> _Work instructions_
What you return should match the entries below exactly, only without the images.

> _Given records_
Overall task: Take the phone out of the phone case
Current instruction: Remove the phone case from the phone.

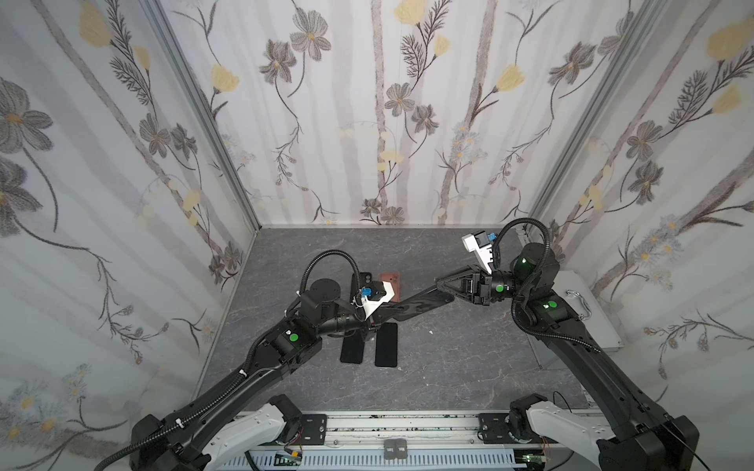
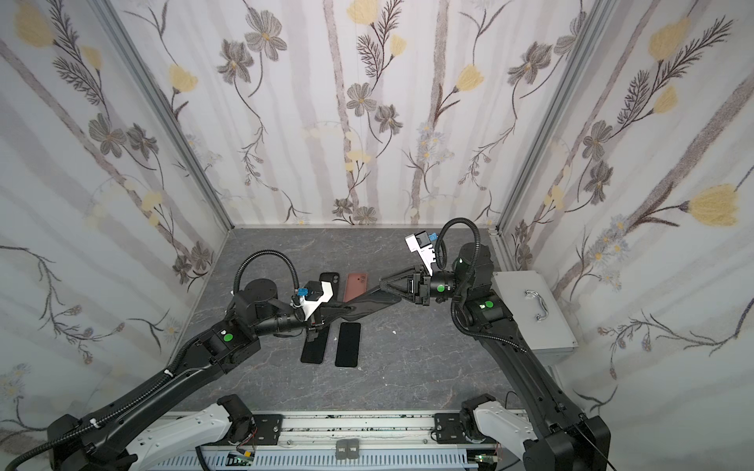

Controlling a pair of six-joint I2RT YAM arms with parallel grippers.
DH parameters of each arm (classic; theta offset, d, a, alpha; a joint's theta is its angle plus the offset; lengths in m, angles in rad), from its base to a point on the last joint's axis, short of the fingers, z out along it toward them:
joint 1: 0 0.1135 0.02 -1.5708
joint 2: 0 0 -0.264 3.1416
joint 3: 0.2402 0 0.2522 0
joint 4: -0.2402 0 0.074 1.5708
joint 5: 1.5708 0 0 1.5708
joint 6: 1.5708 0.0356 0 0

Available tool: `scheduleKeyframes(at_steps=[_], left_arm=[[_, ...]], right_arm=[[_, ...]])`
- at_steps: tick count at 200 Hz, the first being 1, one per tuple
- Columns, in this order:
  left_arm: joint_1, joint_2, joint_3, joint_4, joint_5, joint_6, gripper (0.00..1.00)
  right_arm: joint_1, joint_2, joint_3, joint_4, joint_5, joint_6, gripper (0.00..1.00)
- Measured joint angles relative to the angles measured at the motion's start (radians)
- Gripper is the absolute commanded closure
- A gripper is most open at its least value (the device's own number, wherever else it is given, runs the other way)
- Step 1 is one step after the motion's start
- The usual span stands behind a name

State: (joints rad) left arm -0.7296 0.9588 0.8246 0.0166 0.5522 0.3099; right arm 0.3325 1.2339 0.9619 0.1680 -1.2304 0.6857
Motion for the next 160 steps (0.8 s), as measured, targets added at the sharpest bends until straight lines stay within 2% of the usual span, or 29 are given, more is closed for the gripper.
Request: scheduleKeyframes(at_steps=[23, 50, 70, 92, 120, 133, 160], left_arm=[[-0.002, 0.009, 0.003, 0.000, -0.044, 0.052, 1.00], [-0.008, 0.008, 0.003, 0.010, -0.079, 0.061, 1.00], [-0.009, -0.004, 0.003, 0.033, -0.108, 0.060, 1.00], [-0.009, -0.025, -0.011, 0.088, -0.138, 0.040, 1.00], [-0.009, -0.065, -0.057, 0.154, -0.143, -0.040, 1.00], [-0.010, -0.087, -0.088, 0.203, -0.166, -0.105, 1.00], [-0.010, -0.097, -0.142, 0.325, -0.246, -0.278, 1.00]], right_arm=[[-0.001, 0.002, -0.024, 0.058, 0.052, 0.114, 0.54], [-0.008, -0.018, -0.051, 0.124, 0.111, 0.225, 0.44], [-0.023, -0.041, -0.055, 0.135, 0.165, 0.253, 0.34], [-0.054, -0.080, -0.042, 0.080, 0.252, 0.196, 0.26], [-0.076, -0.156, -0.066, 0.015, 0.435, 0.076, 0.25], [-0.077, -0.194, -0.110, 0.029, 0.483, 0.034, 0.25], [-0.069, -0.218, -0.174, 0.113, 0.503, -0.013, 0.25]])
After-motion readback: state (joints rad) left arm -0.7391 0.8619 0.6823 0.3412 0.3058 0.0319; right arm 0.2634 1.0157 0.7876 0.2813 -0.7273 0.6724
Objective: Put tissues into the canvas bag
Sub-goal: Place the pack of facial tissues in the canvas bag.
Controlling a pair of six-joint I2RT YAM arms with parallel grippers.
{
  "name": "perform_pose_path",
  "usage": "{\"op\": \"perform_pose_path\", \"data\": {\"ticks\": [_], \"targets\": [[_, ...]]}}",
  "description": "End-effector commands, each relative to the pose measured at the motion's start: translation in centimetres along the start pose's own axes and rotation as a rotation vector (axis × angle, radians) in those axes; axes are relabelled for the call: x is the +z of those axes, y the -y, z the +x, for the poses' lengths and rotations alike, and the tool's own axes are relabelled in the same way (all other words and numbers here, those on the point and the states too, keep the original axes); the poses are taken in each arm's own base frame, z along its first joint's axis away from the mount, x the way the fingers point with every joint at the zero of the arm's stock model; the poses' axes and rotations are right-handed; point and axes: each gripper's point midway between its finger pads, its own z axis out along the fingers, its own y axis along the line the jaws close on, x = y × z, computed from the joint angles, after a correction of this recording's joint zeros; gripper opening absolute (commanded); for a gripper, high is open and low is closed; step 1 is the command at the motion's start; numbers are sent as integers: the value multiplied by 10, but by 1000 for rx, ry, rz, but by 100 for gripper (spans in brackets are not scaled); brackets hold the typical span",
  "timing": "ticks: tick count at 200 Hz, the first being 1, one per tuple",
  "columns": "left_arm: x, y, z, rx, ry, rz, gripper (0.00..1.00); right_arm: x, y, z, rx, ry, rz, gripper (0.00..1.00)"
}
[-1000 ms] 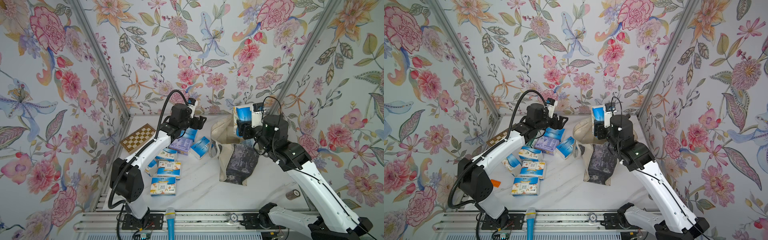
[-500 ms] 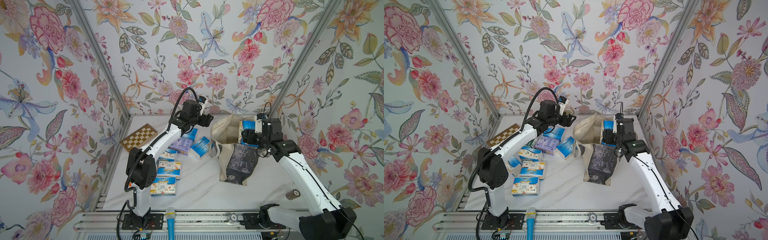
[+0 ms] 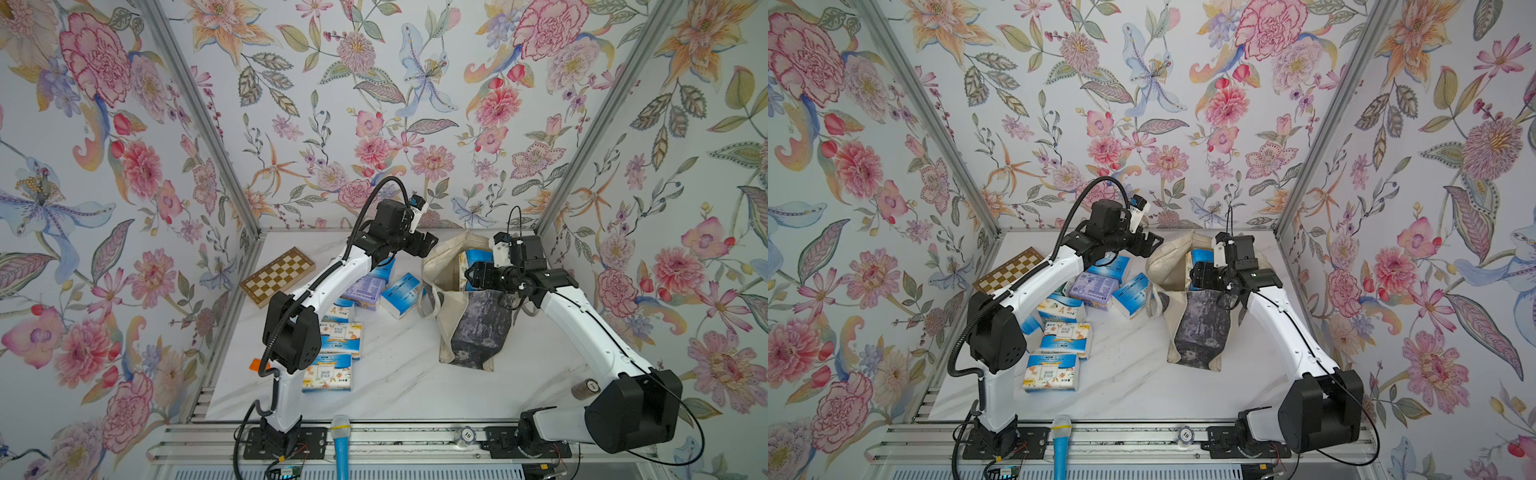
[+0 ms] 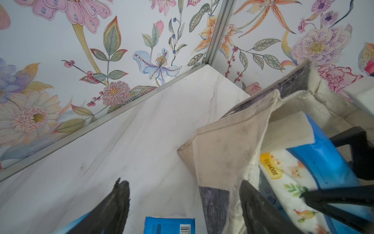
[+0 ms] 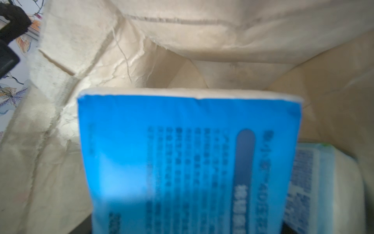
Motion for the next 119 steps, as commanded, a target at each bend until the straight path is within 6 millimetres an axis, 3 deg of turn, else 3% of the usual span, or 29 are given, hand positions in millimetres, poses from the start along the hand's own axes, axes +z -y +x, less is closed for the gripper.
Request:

> _Result_
Overall task: Take the phone out of the phone case
Current instruction: Remove the phone case from the phone.


Controlling a pair of six-joint I2RT YAM arms with parallel grippers.
DH parameters of each arm (classic; theta offset, d, a, alpha; a joint's theta is its angle plus the offset; lengths in m, angles in rad), from its base to a point on the last joint's axis, short of the fingers, z out along it toward them:
joint 1: 0 0.1135 0.02 -1.5708
joint 2: 0 0 -0.264 3.1416
joint 3: 0.2402 0 0.2522 0
joint 4: -0.2402 0 0.074 1.5708
joint 5: 1.5708 0 0 1.5708
joint 6: 1.5708 0.0356 0 0

Available tool: `scheduleKeyframes(at_steps=[_], left_arm=[[_, ...]], right_arm=[[_, ...]])`
- at_steps: tick count at 200 Hz, the first being 1, one per tuple
- Columns, in this order:
  left_arm: joint_1, joint_2, joint_3, joint_4, joint_5, joint_6, gripper (0.00..1.00)
  right_arm: joint_1, joint_2, joint_3, joint_4, joint_5, joint_6, gripper (0.00..1.00)
- Measured joint angles relative to the angles measured at the motion's start (radians)
- Gripper is the absolute commanded closure
- A gripper is most open at its least value (the device's own number, wherever else it is given, runs the other way)
- Step 1 is one step after the motion's start
- The usual span stands behind a name

State: (joints rad) left arm -0.7296 0.9588 0.8246 0.0166 0.5522 0.3099; right arm 0.3325 1.2339 0.9619 0.1680 -1.2304 0.6857
Motion for the next 160 steps (0.8 s), as measured, targets added at the sharpest bends until straight lines stay within 2% of the usual span, or 29 are given, more is closed for the gripper.
Request: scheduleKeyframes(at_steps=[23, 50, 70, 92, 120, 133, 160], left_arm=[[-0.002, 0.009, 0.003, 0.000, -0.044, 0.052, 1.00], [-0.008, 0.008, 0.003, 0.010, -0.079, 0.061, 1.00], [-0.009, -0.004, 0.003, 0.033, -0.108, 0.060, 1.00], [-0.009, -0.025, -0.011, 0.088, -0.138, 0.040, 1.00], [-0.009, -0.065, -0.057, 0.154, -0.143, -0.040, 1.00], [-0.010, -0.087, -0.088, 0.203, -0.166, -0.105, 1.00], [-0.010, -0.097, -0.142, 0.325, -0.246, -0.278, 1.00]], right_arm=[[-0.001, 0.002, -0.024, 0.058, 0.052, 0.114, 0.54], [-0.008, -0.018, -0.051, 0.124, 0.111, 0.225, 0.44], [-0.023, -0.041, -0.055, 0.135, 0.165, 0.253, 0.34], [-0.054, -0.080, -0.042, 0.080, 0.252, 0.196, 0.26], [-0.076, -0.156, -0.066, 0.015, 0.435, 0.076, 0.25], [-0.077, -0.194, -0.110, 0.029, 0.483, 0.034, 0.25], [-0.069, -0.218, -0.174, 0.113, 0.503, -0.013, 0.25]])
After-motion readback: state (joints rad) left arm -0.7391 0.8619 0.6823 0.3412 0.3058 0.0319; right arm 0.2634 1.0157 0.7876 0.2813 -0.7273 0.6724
Objective: Put tissues into the canvas bag
Sub-goal: Place the pack of facial tissues in the canvas bag.
Controlling a pair of six-joint I2RT YAM arms with parallel grippers.
{
  "name": "perform_pose_path",
  "usage": "{\"op\": \"perform_pose_path\", \"data\": {\"ticks\": [_], \"targets\": [[_, ...]]}}",
  "description": "End-effector commands, each relative to the pose measured at the motion's start: translation in centimetres along the start pose's own axes and rotation as a rotation vector (axis × angle, radians) in those axes; axes are relabelled for the call: x is the +z of those axes, y the -y, z the +x, for the poses' lengths and rotations alike, and the tool's own axes are relabelled in the same way (all other words and numbers here, those on the point and the states too, keep the original axes); the poses are taken in each arm's own base frame, z along its first joint's axis away from the mount, x the way the fingers point with every joint at the zero of the arm's stock model; the poses' axes and rotations are right-handed; point and axes: each gripper's point midway between its finger pads, its own z axis out along the fingers, its own y axis along the line the jaws close on, x = y × z, computed from the joint angles, after a correction of this recording's joint zeros; gripper opening absolute (commanded); for a gripper, high is open and low is closed; step 1 is the command at the motion's start; numbers are sent as integers: the value multiplied by 10, but by 1000 for rx, ry, rz, but by 100 for gripper (spans in brackets are not scaled); brackets hold the typical span",
  "timing": "ticks: tick count at 200 Hz, the first being 1, one per tuple",
  "columns": "left_arm: x, y, z, rx, ry, rz, gripper (0.00..1.00); right_arm: x, y, z, rx, ry, rz, gripper (0.00..1.00)"
}
[-1000 ms] 
[-500 ms] 
[+0 ms] 
[+0 ms] 
[+0 ms] 
Motion for the next 119 steps, as commanded, a target at each bend until the straight path is within 6 millimetres an axis, 3 deg of turn, else 3% of the usual span, or 29 are given, hand positions in millimetres, poses from the start along the hand's own axes, axes +z -y +x, less is closed for the gripper.
Request:

There is no more output to give.